。他道:“王妃既无事,本王便先走了。”她连忙握住额上的手,从床上坐起。他看着她,她也望着他。
“灵君知错了,宸昊哥哥可以原谅我么?”她低头看着他的另一只手细语。他喜出望外,傻愣地坐在一旁。未几,她见他欲开口言说,便立马钻进他怀里,侧耳贴着那宽广的胸膛。
李宸昊顿了顿,立刻低头搂住杨灵君。他便知她若唤他“宸昊哥哥”定无好事,和她妹妹那般,总是有求于他才如斯贴心。“月儿是我的亲妹妹,我对郑丽清之恨不亚于你们,自是不会轻易放过她。”他边说着,只感觉胸前一阵骚动,遂又言,“所以你可以相信我能处理好此事么?”她依旧不语,仅是抱着他点头。

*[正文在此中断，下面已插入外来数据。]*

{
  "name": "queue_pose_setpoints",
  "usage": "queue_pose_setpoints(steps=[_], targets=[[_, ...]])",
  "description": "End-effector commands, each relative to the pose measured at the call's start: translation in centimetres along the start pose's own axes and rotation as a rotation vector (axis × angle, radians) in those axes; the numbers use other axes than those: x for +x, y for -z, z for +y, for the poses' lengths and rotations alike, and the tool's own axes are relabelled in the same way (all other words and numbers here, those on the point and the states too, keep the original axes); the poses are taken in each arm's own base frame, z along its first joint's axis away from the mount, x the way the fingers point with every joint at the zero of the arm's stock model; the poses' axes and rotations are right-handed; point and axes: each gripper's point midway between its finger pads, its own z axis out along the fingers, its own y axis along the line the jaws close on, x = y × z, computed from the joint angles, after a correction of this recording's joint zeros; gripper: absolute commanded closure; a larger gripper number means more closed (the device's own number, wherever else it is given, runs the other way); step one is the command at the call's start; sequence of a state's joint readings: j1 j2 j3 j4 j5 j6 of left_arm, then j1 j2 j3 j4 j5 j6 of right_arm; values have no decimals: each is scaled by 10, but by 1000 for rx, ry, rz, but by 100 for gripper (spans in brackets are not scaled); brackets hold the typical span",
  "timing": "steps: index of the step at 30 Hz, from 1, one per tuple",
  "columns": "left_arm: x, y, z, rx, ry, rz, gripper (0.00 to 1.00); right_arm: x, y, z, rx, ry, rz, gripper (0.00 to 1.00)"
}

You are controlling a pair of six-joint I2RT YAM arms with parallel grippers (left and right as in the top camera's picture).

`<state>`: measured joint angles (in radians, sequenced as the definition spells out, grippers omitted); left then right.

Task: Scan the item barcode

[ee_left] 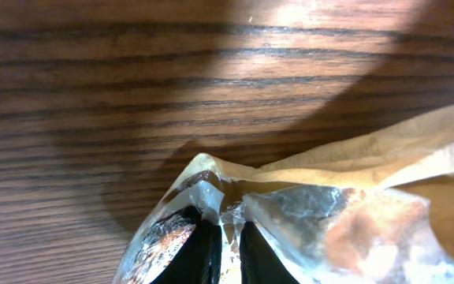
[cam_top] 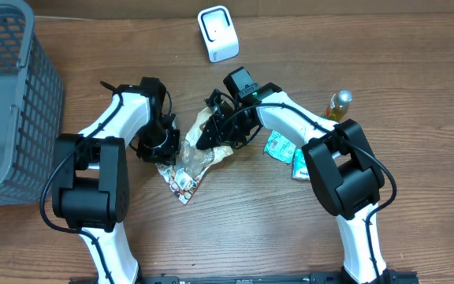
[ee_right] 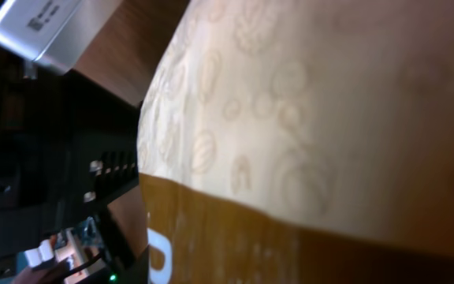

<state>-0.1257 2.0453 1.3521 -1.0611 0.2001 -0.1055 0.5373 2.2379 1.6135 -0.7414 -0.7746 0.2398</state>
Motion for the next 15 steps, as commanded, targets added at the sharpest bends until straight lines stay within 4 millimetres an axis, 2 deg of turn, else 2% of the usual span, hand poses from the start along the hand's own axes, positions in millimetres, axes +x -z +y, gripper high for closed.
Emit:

“但是灵君,我欲向你道歉。那日我不该不予你解说的机会,更不该当着下人的面同你争吵。所以你也能原谅我么?我答应你,往后必不如此。”
此言既出,李宸昊的颈间一阵清凉。他吓得急忙松开她,惊见眼前的人正无声落泪。
他忽然想起她亦曾因与他争执而悄然落泪,彼时安瑶尚在她亦需借酒浇愁,如今她在王府已无亲信陪伴,受此莫大冤屈,心中必定难过至极。那日他口出狂言后,当下便后悔了,却耐不住心高气高,愣是忍着思慕之心不来同她和好。如今再想,便只有满腔心疼与懊悔。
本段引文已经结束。